Cannabis was the most commonly used illicit drug, with one third (32.8%) of participants having used it in the previous year and two thirds (66.4%) over their lifetime (table 8-1).
Almost three-fifths (58.5%) of people using cannabis in the past year were using it at least once a week, with 38.1% using it daily or almost daily (figure 8-4).

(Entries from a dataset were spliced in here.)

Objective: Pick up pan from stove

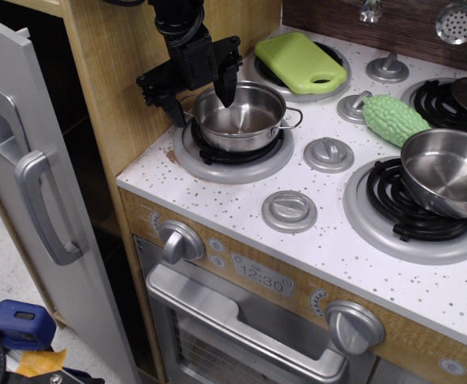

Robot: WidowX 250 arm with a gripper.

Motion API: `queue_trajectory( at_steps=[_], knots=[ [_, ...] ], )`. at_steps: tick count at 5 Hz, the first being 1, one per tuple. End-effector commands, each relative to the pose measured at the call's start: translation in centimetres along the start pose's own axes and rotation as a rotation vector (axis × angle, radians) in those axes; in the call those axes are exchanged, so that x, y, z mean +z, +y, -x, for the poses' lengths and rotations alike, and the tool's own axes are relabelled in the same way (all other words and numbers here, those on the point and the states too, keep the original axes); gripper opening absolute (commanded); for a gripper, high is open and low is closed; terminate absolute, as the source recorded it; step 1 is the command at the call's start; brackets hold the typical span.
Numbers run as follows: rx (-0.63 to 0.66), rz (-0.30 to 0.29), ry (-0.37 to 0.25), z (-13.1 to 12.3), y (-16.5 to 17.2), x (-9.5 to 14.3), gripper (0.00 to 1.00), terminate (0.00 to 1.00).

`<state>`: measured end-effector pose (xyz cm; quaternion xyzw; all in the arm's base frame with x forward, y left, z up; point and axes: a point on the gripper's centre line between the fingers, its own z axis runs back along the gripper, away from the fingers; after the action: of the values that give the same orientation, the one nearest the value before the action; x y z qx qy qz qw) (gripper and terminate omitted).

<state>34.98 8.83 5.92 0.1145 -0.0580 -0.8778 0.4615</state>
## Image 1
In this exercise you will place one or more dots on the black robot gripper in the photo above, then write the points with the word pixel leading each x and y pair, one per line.
pixel 196 63

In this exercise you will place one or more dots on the small steel pot with handles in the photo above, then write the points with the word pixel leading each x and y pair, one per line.
pixel 251 122

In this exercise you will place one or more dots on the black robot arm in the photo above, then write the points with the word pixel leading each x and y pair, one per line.
pixel 178 21

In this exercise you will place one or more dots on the back left stove burner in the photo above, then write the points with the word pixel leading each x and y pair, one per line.
pixel 257 71

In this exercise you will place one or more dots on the stove burner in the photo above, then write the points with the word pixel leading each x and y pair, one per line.
pixel 204 162
pixel 434 101
pixel 381 211
pixel 257 71

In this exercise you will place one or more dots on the front left stove burner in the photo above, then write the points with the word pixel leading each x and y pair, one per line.
pixel 204 162

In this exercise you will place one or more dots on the front right stove burner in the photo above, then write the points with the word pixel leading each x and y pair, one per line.
pixel 381 211

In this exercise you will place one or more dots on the back right stove burner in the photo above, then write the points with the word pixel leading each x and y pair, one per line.
pixel 434 101

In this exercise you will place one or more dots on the steel frying pan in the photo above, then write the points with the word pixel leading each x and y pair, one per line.
pixel 434 171

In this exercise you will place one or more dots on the green plastic cutting board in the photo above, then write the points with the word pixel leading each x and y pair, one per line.
pixel 303 66

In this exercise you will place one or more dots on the grey stovetop knob middle front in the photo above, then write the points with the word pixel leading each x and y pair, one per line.
pixel 328 155

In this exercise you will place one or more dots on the grey stovetop knob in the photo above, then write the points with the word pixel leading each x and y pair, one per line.
pixel 350 108
pixel 328 155
pixel 289 212
pixel 387 70

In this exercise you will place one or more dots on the left silver oven dial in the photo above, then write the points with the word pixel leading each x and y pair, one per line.
pixel 180 242

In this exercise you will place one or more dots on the silver oven dial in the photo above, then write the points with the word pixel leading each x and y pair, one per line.
pixel 180 242
pixel 353 328

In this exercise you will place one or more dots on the grey stovetop knob middle back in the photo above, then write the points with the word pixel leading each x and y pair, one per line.
pixel 350 108

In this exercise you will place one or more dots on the oven clock display panel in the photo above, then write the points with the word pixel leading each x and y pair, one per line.
pixel 263 275

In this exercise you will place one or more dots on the grey toy fridge door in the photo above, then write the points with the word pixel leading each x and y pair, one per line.
pixel 80 292

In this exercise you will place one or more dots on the hanging clear utensil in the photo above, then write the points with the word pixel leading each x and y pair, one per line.
pixel 371 11

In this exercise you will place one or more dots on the green toy bitter melon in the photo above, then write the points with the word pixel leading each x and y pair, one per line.
pixel 392 119

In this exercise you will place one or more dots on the silver oven door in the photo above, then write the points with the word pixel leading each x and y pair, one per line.
pixel 188 356

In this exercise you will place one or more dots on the hanging steel strainer ladle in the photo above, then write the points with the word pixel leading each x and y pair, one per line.
pixel 451 23

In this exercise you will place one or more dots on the right silver oven dial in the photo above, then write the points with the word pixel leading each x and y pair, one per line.
pixel 353 328

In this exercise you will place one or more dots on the blue clamp tool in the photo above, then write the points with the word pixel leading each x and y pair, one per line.
pixel 25 326

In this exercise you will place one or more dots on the silver fridge door handle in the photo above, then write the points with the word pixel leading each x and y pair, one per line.
pixel 27 174

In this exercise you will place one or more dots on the upper silver fridge handle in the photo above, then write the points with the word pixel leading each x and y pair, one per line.
pixel 13 143

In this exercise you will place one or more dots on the silver oven door handle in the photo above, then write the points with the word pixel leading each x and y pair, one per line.
pixel 221 316

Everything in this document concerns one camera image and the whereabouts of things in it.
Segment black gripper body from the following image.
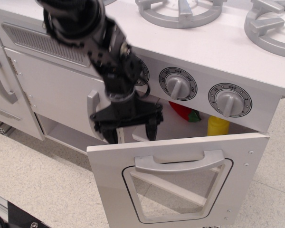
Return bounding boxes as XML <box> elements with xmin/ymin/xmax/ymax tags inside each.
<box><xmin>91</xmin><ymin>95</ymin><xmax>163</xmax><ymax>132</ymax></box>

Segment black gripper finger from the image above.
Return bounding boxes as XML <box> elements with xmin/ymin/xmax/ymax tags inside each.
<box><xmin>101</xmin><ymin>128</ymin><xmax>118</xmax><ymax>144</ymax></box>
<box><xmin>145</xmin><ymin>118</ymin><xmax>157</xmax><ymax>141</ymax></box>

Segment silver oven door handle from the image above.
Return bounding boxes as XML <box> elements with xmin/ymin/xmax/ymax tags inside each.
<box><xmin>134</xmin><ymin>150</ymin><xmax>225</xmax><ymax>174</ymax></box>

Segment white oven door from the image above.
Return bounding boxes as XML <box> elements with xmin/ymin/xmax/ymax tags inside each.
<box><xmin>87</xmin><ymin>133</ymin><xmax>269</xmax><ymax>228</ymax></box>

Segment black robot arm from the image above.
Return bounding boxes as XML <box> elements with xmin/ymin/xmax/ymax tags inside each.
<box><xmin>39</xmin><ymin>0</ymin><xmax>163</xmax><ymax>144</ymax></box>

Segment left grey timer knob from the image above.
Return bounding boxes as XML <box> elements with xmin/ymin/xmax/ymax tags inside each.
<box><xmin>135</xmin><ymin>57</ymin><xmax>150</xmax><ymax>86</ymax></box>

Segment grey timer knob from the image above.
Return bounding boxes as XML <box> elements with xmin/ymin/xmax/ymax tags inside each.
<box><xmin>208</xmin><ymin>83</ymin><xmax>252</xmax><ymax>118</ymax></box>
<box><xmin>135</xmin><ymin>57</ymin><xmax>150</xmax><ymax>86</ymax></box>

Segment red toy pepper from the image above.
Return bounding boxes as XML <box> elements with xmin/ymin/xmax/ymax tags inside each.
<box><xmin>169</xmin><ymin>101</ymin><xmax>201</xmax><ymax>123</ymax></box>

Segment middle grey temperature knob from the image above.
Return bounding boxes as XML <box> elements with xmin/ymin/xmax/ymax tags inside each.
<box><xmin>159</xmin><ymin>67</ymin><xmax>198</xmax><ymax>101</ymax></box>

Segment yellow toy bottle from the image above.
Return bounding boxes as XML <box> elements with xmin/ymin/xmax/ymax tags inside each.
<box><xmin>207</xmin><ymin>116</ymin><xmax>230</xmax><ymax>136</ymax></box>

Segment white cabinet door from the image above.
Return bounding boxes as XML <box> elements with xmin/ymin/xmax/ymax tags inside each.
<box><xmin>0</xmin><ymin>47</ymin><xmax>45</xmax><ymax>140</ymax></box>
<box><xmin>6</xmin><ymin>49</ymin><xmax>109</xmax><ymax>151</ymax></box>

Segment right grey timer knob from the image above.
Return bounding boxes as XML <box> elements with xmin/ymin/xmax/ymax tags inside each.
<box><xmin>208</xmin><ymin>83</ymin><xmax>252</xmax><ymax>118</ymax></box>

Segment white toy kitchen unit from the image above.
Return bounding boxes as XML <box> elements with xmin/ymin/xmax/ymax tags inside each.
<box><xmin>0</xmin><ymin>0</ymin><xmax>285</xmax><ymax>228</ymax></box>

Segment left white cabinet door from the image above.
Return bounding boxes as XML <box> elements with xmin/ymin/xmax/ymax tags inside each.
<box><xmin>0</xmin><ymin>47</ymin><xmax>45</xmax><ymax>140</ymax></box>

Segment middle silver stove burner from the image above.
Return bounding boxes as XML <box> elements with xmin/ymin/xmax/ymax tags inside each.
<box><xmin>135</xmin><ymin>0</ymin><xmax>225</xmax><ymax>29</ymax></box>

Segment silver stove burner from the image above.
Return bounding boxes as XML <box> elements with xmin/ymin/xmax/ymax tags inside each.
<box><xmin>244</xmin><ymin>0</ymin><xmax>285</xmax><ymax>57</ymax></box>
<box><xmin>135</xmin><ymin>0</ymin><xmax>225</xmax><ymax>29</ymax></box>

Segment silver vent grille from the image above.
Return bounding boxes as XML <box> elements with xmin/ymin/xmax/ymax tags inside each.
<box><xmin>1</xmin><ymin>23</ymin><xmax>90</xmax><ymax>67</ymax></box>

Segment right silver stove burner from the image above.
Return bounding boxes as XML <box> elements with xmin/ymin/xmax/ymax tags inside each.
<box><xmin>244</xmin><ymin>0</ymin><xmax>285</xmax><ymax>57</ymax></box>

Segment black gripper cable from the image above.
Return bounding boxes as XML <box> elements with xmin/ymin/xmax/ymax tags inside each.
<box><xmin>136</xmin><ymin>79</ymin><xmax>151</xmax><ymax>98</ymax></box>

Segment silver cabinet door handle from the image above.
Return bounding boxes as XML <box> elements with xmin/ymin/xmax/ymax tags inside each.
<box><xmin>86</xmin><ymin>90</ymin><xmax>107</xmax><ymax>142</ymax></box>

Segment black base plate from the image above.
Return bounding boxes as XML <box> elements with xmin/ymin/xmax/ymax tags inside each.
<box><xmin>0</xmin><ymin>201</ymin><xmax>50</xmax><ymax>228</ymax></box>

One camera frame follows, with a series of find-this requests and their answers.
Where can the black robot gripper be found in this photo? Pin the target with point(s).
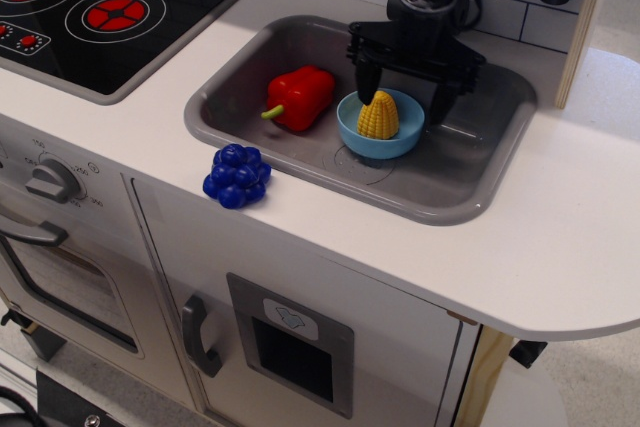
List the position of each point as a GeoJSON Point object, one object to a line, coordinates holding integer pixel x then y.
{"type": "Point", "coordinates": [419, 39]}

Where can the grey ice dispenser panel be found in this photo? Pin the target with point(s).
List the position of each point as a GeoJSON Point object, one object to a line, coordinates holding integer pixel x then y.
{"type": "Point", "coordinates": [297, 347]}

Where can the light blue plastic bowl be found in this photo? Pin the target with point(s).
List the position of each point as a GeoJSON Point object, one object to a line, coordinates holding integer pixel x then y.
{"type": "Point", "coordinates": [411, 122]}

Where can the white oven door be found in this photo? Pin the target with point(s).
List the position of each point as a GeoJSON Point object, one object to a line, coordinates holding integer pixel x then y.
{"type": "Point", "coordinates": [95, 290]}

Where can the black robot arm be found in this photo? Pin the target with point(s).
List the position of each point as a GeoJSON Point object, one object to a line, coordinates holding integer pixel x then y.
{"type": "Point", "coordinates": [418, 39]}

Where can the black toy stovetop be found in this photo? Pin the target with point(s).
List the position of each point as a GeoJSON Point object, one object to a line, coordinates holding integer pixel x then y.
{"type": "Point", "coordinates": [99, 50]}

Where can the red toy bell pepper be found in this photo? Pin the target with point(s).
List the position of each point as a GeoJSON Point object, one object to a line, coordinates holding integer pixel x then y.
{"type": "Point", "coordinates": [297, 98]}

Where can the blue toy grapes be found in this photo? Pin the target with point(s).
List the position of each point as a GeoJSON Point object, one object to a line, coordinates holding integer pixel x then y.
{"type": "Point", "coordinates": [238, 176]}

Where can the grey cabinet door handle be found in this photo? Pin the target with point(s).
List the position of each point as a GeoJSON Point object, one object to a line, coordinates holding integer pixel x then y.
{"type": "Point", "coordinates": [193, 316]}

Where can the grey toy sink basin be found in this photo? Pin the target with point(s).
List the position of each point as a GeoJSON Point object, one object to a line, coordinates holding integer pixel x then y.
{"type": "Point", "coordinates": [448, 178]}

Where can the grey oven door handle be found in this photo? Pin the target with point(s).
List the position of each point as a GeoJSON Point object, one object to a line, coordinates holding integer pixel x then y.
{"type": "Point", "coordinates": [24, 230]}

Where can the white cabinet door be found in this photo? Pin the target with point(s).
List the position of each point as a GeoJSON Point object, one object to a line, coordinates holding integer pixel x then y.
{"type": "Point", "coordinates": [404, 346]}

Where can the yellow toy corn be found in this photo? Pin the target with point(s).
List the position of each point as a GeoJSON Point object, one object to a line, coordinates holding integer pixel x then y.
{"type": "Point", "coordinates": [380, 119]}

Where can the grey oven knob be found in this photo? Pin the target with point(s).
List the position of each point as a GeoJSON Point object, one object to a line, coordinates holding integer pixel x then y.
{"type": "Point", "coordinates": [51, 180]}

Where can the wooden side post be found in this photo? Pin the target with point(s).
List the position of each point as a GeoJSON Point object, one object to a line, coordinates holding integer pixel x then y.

Figure 8-3. Lifetime cannabis and other drug abuse or dependence and population comparison8
Text version of figure 8-3
|Psychosis survey 2010||63.2%||41.7%|
|Population aged 18-64 years||12%||5.8%|
Table 8-1. Type of illicit drug used in past year and over lifetime
|Past year (%)||Lifetime (%)|
Figure 8-4. Frequency of cannabis use in the past year
Text version of figure 8-4Frequency of cannabis use in the past year:
- Monthly or less - 26.3%
- 1-3 times a month - 15.2%
- 1-2 days a week - 20.4%
- Daily or almost daily - 38.1%
8.4 Consequences of substance useOne in ten (10.6%) of all participants reported failure to fulfil their normal role over the past year as a result of their alcohol use. The same proportion (10.1%) reported social or legal problems related to alcohol use. An even higher proportion, one quarter (26.6%) reported engaging in risk-taking behaviour over the past year as a result of their alcohol use.
The data on negative consequences of cannabis or other illicit drug use were similar to those for alcohol use. One in ten (11.1%) reported failure to fulfil their normal role. One in ten (11.1%) reported social or legal problems, and one quarter (26.5%) reported engaging in risk-taking behaviour as a result of their illicit drug use.